For pastor, future nurse, it's all about caring

Greg Oppenhuizen, who is a pastor, is finishing his nursing degree at Grand Canyon University's Banner Boswell Accelerated Bachelor of Science in Nursing site in Sun City. (Photo by Ralph Freso)

EDITOR’S NOTE: This article spotlights a nursing student in recognition of National Nurses Month. Here’s another feature from earlier this month about one of GCU’s nursing faculty. Story

Greg Oppenhuizen ignites his congregation at worship services.

He can punch up a sermon.

And share a comforting word as he guides a churchgoer.

The lead pastor at Cornerstone Covenant Church in Turlock, California – and dad to five children – leads this living, breathing, beautiful organism that is his church.

Yet Oppenhuizen dares to take on more.

Pastor and nursing student Greg Oppenhuizen (left) is a pastor in Turlock, California. (Contributed photo)

He decided a little more than a year ago that he would move to Buckeye, Arizona, in the westernmost outskirts of Phoenix, so he could enroll in Grand Canyon University’s Accelerated Bachelor of Science in Nursing site in Sun City, one of six such sites in Arizona, Utah and Nevada with three more on track to open in 2024-25.

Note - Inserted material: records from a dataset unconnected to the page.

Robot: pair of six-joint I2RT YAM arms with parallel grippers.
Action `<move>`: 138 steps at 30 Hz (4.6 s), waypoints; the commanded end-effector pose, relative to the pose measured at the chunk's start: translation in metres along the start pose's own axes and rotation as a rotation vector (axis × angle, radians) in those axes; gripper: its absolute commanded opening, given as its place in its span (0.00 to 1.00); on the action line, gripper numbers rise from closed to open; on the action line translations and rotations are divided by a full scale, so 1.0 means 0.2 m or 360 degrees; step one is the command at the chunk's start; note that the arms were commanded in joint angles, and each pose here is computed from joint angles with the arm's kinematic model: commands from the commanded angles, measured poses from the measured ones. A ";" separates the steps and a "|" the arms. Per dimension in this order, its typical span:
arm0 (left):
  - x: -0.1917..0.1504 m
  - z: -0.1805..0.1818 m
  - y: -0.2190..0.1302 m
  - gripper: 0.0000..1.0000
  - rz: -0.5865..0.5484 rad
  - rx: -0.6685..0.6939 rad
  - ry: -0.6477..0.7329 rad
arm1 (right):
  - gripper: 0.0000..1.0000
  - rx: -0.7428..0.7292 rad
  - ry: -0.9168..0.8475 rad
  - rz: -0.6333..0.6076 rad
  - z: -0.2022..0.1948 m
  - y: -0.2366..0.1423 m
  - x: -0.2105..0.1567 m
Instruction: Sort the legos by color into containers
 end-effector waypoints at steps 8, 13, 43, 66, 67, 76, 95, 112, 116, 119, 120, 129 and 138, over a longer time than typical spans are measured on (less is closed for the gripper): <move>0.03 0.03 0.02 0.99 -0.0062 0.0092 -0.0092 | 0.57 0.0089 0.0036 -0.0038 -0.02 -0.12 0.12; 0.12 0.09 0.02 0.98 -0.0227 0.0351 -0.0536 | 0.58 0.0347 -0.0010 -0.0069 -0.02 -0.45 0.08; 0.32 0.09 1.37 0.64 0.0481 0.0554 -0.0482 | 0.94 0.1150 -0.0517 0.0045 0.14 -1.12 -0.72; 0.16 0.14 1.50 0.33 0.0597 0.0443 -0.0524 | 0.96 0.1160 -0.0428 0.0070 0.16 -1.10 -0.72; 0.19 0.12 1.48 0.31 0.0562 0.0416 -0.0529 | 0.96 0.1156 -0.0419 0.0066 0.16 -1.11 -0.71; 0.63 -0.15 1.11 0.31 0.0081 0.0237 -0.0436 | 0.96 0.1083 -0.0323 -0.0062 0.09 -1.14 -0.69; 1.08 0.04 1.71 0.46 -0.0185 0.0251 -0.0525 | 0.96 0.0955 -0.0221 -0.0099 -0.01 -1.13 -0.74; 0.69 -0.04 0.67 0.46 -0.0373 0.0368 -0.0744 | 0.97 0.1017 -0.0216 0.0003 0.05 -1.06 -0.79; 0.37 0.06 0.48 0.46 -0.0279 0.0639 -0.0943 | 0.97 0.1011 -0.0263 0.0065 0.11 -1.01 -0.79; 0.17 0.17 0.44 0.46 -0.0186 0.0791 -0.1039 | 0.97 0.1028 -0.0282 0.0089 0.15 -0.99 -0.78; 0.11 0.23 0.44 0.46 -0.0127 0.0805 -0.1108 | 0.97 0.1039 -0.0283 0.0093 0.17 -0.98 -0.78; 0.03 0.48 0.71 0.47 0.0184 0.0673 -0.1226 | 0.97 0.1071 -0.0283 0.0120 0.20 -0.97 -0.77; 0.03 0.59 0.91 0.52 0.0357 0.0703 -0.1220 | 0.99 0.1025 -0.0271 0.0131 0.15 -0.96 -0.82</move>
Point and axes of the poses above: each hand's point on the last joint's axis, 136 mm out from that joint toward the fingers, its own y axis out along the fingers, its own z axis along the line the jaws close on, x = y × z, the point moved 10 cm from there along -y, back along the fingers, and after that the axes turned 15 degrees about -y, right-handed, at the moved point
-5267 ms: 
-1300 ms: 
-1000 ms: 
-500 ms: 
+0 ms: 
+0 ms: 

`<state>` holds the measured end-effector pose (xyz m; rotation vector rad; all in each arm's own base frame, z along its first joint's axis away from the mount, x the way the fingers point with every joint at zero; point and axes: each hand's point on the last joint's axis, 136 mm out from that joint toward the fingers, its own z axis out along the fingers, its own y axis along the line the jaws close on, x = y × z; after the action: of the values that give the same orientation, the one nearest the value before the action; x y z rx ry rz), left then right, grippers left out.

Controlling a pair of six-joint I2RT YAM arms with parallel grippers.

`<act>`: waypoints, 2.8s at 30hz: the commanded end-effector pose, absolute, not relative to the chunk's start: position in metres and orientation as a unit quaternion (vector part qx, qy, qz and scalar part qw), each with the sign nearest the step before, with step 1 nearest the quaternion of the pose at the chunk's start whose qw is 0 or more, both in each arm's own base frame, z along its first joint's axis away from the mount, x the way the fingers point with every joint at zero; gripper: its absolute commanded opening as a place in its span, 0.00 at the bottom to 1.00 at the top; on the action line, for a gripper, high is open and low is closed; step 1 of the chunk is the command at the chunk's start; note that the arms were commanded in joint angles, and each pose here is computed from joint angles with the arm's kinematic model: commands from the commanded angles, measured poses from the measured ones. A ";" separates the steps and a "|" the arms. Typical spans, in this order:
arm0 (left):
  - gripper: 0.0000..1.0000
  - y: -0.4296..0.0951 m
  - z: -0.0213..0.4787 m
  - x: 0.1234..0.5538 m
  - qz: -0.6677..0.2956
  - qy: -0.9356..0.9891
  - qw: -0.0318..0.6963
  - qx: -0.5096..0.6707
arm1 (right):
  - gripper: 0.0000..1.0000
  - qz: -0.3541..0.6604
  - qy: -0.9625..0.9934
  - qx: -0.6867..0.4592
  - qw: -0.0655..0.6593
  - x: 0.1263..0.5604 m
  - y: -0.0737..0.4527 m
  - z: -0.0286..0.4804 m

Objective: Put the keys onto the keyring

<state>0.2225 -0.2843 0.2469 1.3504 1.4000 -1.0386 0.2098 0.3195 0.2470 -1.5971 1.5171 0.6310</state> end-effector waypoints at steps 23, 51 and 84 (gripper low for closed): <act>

He has always been drawn to science and majored in math and engineering 20 years before: “I LOVE problem-solving,” he said.

Entering the medical field was something he thought about all through his years as a pastor, so he returned to school and started taking prerequisites in 2019, though he said, “I didn’t know exactly what area I would be pursuing.”

Then the global pandemic hit.

“All that changed everything,” Oppenhuizen said.

But it wasn’t the only dark cloud that settled over his family.

In the first month of the pandemic, doctors diagnosed his wife, Amanda, with stage 3 cancer, and in the same week, his daughter with Type 1 diabetes.

“Amanda had a constant fever,” he said of his wife, and because the world, disrupted by COVID-19, threw its attention on COVID, it was hard for Oppenhuizen’s family to also find its way through her cancer treatment.

“It was a crazy journey,” he said, but then the light broke through those dark clouds. “I drove a couple of hours to go to Stanford in California, and they just gave us AMAZING care.”

Working with those nurses and others who cared for his daughter – Oppenhuizen said just one carbohydrate will raise his daughter’s blood sugar level by 10 – he told his wife, “You know, I really love the nurses we work with. I can really see myself doing that.”

A trip to visit a former congregation member a year later opened the doors to nursing becoming a reality.

While he's in Arizona finishing his nursing degree, Greg Oppenhuizen's wife, Amanda, is leading his church's team. (Contributed photo)

“Three years ago, we were road-tripping through the country,” he said, “and we had stopped in Arizona to stay with some friends who were like family who used to go to our church in Turlock. My wife was like,’ I wonder what the nursing programs are like out here?’”

That’s when they found GCU.

“They made it really easy for me to know what I needed to get done to start the program.”

Oppenhuizen made the bold move to Buckeye so he could enroll in the ABSN program, an accelerated option for students like him, who already have some college credits and want to re-career. Students can rotate through in as little as 16 months.

GCU sees the hybrid ABSN program, which combines didactic learning online with hands-on learning at a physical site, as a way to alleviate the national nursing shortage. Plans are to expand the program to include 40 sites across the United States in the next five years.

For Oppenhuizen, the accelerated program meant he could be away from his family for the least amount of time possible.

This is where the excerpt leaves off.